=== What needs to be done ===
Reproduce the listing below exactly. Pictures do not belong in the copy.

((

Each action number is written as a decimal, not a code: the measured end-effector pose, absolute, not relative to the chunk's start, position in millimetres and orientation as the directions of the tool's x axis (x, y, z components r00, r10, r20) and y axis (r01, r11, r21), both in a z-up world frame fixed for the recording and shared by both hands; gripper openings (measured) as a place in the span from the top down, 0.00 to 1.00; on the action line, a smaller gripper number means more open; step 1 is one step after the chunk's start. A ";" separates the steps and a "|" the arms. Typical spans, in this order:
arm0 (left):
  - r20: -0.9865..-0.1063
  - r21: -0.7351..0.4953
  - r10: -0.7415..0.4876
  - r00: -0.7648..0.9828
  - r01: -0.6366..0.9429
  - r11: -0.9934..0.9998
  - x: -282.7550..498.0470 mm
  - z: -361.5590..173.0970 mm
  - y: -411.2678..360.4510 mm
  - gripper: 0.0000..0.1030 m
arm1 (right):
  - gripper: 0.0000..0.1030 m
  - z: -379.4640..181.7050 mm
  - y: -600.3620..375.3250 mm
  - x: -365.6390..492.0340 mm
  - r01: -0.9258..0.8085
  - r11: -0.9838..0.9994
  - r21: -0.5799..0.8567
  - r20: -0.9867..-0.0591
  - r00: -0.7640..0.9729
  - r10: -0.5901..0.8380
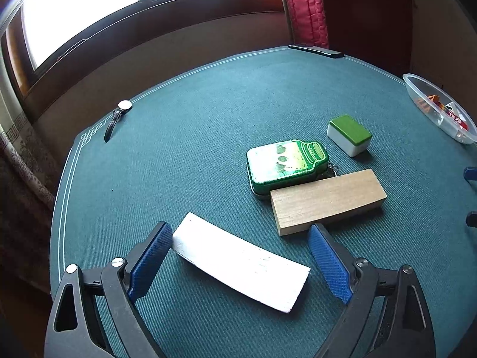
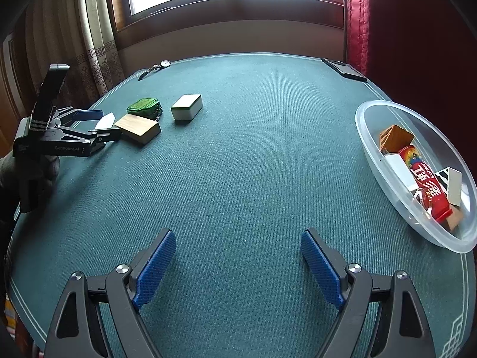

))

=== Expected output ===
Each action number is written as a decimal, not a code: the measured end-effector pose, absolute, not relative to the chunk's start, position in millimetres and orientation as the directions of the tool's x axis (x, y, z components r00, r10, r20) and y axis (r01, r11, r21), both in a z-up world frame fixed for the recording and shared by both hands; gripper openings (measured) as a place in the span from the top down, 0.00 to 1.00; on the action line, a smaller gripper number means more open; step 1 is one step after the chunk's start. A ";" separates the steps and a "|" the arms. Typical spans, in this order:
arm0 (left):
  - r20: -0.9865..-0.1063
  - r21: -0.7351..0.4953
  - r10: -0.7415..0.4876
  - r00: -0.7648..0.9828
  - r01: -0.6366..0.9429
  - r11: -0.9934..0.9998
  - x: -282.7550..498.0470 mm
  - z: -361.5590..173.0970 mm
  - y: -411.2678..360.4510 mm
  - gripper: 0.0000..0.1030 m
arm1 (right):
  - gripper: 0.0000..0.1030 m
  - z: -379.4640..181.7050 mm
  - y: -600.3620..375.3250 mm
  - x: -365.6390..492.0340 mm
  - r01: -0.9258..0.8085
  - r11: -0.9838..0.9994
  - r21: -0.5799..0.8567
  - r20: -0.9867..-0.0591
  - r00: -0.7640..0.9729
  - r10: -0.5901..0.8380

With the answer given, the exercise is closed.